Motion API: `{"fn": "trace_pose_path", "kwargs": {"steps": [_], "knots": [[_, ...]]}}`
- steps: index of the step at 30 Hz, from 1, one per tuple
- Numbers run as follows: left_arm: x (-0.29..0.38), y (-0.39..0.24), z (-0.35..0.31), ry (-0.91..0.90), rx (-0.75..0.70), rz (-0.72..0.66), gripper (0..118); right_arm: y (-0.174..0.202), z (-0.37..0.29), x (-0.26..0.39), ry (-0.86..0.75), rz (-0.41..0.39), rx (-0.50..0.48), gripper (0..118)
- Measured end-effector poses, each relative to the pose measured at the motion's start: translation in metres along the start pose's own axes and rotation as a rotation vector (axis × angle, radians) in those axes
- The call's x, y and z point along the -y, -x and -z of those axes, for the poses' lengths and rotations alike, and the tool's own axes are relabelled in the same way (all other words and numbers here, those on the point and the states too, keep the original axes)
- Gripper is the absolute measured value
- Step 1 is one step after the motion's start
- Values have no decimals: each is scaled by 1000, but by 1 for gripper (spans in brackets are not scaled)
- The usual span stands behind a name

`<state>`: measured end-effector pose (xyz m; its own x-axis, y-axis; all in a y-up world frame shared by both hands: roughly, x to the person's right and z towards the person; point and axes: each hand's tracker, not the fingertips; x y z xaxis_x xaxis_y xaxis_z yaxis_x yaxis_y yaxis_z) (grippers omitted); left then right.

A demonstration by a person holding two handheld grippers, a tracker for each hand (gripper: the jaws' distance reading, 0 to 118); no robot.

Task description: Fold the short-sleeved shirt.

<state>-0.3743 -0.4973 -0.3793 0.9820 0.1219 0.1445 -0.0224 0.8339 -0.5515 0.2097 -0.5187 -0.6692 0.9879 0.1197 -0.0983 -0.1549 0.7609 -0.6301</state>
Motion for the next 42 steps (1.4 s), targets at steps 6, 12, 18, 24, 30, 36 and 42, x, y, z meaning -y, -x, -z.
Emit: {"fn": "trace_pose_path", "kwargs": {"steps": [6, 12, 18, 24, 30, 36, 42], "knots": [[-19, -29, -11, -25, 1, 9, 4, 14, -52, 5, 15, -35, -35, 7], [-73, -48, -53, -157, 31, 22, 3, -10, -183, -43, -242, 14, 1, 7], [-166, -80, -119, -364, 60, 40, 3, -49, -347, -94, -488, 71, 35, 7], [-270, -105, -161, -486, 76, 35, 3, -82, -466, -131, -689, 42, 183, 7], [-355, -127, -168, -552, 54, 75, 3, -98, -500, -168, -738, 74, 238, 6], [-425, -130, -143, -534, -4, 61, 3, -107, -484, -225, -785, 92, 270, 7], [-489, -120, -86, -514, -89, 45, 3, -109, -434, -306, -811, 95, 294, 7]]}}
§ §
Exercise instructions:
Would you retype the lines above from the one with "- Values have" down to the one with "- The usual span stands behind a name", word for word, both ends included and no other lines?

Your solution:
- Values have no decimals: each is scaled by 1000, but by 1 for gripper (spans in brackets are not scaled)
- The usual span stands behind a name

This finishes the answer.